函館市長が公約に掲げた「ミニ新幹線構想」
鉄道の線路は2本のレールから構成され、このレールの間隔を「軌間」と呼ぶ。通常、新幹線は1435mmで、JR線の多くは1067mmとなっている。軌間が異なれば、列車は直通運転ができない。
だが、ミニ新幹線は在来線の1067mm軌間を1435mmへと改軌することで新幹線の直通運転を可能にしている。ミニ新幹線は新幹線と在来線どちらの路線も走れるので、両方に対応した車両を製造しなければならず、車両製造のコストはそれほど圧縮できない。
しかし、新幹線のためだけに線路用地を確保する必要はなく、用地取得や建設工事も少なくて済む。駅などの諸施設も在来線のものを利活用できるため、この部分では大幅にコストダウンを図れる。
これまでにも、1992年に福島駅―山形駅間の奥羽本線を改軌する形で、山形新幹線がミニ新幹線として開業。当初は山形駅までだった山形新幹線は、1999年に新庄駅まで延伸を果たした。
秋田新幹線も盛岡駅―秋田駅間を走る田沢湖線と奥羽本線を改軌したミニ新幹線として1997年に開業した。この手法を用いることで、大きな需要が見込めない地方都市にも新幹線を走らせることができるようになったのである。
新幹線が走り、東京とつながることで地方都市の発展が期待された。しかし、改軌すると、当然ながら在来線は走れなくなる。ミニ新幹線によって、東京とつながることで地域住民の足を犠牲にするという副作用も生じた。
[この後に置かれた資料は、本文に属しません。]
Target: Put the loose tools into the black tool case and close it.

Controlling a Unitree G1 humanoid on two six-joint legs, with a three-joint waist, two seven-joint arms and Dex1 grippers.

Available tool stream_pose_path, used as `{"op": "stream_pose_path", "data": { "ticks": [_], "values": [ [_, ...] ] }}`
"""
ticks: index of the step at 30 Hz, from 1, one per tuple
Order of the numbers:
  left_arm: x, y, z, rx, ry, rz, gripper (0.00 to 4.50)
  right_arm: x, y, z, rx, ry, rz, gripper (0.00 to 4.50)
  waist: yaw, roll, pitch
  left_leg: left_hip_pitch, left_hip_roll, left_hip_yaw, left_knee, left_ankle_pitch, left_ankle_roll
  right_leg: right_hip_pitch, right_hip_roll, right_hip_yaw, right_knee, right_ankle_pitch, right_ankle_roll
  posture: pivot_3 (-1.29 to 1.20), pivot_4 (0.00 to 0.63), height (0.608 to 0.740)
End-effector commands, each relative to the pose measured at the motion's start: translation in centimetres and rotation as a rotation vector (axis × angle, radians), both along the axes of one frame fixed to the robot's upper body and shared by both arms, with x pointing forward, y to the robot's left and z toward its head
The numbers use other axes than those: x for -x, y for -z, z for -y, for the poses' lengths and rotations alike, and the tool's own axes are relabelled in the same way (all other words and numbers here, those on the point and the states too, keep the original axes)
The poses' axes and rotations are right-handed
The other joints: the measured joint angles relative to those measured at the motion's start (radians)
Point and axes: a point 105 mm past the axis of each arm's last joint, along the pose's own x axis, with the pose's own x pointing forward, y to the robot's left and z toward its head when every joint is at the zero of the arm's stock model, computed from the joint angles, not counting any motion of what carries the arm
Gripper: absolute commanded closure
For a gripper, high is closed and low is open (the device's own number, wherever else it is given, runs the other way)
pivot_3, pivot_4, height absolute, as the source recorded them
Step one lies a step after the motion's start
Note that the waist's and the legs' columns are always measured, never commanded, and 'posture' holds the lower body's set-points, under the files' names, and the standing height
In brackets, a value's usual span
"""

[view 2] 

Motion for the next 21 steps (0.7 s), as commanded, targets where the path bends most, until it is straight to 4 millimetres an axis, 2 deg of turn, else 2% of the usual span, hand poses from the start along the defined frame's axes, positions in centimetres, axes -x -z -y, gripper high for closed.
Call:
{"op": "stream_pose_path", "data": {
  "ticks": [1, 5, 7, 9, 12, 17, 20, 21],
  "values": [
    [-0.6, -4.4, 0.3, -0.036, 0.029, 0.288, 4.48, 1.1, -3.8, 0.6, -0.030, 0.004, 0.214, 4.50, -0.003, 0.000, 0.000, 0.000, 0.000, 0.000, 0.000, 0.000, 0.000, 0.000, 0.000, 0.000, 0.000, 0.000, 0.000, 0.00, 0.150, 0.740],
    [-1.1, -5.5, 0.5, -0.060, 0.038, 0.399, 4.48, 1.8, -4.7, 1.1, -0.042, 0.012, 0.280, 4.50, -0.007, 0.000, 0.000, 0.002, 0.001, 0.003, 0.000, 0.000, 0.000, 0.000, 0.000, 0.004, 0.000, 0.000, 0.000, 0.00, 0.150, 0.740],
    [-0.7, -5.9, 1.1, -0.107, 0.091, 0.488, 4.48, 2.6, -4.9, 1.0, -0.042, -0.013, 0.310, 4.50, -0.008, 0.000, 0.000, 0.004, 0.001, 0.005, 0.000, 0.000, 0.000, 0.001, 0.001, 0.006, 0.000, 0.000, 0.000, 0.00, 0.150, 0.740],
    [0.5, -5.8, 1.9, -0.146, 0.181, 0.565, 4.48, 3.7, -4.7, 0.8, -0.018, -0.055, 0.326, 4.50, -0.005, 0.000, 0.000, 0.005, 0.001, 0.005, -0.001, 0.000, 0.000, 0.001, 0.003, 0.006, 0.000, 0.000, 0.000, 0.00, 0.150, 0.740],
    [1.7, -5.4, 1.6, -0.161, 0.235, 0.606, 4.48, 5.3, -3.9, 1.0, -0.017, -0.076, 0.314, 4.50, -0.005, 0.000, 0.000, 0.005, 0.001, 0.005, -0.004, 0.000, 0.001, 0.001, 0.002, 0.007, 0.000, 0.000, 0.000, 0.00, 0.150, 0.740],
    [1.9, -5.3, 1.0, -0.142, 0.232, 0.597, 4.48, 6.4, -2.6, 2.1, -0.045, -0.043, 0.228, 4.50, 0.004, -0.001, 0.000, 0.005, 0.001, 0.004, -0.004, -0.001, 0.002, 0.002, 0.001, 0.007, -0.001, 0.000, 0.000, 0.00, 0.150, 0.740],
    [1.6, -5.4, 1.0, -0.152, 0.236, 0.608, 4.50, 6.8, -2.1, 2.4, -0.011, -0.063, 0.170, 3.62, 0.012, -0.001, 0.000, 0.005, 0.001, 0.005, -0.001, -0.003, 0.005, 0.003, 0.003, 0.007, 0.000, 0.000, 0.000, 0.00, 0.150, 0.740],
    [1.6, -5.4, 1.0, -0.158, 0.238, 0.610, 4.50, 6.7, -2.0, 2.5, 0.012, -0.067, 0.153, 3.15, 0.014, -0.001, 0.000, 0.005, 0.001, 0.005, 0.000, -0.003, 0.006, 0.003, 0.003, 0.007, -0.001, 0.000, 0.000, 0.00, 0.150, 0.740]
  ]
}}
函館市長に就任した大泉氏が公約に掲げたミニ新幹線は、新函館北斗駅―函館駅間の在来線を改軌するものではなく、在来線の線路にもう一本のレールを付け足す「3線軌条」と呼ばれる方式で整備する構想だった。これならば、新函館北斗駅―函館駅間は新幹線と在来線どちらも走ることができる。
大泉市長が誕生してから2年が経過し、現時点で具体的な動きは見られないが、公約では2030年の札幌駅延伸と同時にミニ新幹線を整備するとしていた。しかし、延伸延期を受け、函館駅に乗り入れるミニ新幹線構想も延期される可能性が高い。